* [DIRECTIONS]: Would you retype the whole listing verbatim, keeping pictures out of it?

* [COLLECTED MATERIAL]:
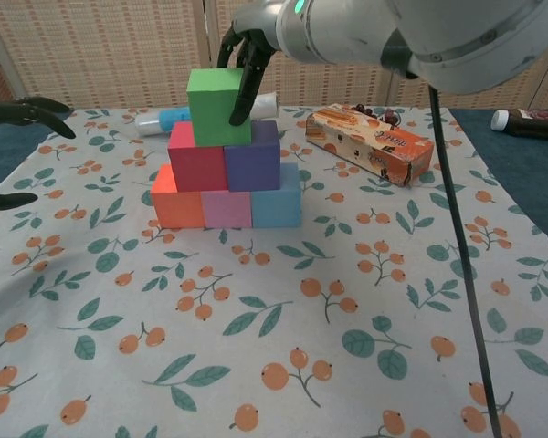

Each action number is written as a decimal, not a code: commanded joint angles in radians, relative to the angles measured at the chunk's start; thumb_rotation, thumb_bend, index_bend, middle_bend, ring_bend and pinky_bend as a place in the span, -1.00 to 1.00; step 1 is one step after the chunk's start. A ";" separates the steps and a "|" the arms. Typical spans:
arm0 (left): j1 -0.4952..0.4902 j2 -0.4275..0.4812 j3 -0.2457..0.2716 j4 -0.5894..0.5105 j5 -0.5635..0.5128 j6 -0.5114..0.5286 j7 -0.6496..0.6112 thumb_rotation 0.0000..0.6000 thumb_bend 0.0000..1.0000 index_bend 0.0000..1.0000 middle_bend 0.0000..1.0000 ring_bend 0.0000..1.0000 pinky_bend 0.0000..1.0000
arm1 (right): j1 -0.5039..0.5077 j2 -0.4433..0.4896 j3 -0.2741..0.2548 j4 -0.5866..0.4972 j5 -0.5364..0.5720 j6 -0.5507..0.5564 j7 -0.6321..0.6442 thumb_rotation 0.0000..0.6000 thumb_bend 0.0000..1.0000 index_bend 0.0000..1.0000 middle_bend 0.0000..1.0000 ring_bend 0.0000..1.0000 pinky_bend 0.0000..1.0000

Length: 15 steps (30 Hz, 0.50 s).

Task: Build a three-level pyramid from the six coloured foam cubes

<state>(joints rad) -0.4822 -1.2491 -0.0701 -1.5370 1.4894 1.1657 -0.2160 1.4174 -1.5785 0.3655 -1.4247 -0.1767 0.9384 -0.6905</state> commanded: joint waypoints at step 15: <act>-0.001 0.000 0.000 -0.003 0.003 0.003 0.005 1.00 -0.41 -0.57 -1.00 -1.00 -1.00 | -0.010 0.013 0.004 -0.026 0.005 0.007 -0.014 1.00 -1.00 -0.98 -0.45 -0.99 -1.00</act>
<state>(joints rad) -0.4828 -1.2492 -0.0698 -1.5400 1.4926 1.1685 -0.2114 1.4081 -1.5661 0.3695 -1.4506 -0.1715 0.9451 -0.7039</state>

* [RESULT OF THIS EXERCISE]:
Each action number is written as a decimal, not a code: commanded joint angles in radians, relative to the angles measured at the chunk's start; thumb_rotation, thumb_bend, index_bend, middle_bend, ring_bend and pinky_bend as a place in the span, -1.00 to 1.00; step 1 is one step after the chunk's start. A ";" separates the steps and a "|" the arms. Typical spans:
arm0 (left): j1 -0.4952..0.4902 j2 -0.4275..0.4812 j3 -0.2457..0.2716 j4 -0.5894..0.5105 j5 -0.5635..0.5128 j6 -0.5114..0.5286 j7 -0.6496..0.6112 thumb_rotation 0.0000..0.6000 thumb_bend 0.0000..1.0000 index_bend 0.0000..1.0000 middle_bend 0.0000..1.0000 ring_bend 0.0000..1.0000 pinky_bend 0.0000..1.0000
arm1 (right): j1 -0.5039..0.5077 j2 -0.4433..0.4896 j3 -0.2741..0.2548 j4 -0.5866..0.4972 j5 -0.5364..0.5720 j6 -0.5507..0.5564 j7 -0.6321..0.6442 thumb_rotation 0.0000..0.6000 thumb_bend 0.0000..1.0000 index_bend 0.0000..1.0000 middle_bend 0.0000..1.0000 ring_bend 0.0000..1.0000 pinky_bend 0.0000..1.0000

Length: 15 steps (30 Hz, 0.50 s).

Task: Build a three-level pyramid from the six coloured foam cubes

<state>(joints rad) -0.4822 -1.2491 -0.0701 -1.5370 1.4894 1.1657 -0.2160 1.4174 -1.5785 0.3655 -1.4247 -0.1767 0.9384 -0.6905</state> commanded: joint waypoints at step 15: <act>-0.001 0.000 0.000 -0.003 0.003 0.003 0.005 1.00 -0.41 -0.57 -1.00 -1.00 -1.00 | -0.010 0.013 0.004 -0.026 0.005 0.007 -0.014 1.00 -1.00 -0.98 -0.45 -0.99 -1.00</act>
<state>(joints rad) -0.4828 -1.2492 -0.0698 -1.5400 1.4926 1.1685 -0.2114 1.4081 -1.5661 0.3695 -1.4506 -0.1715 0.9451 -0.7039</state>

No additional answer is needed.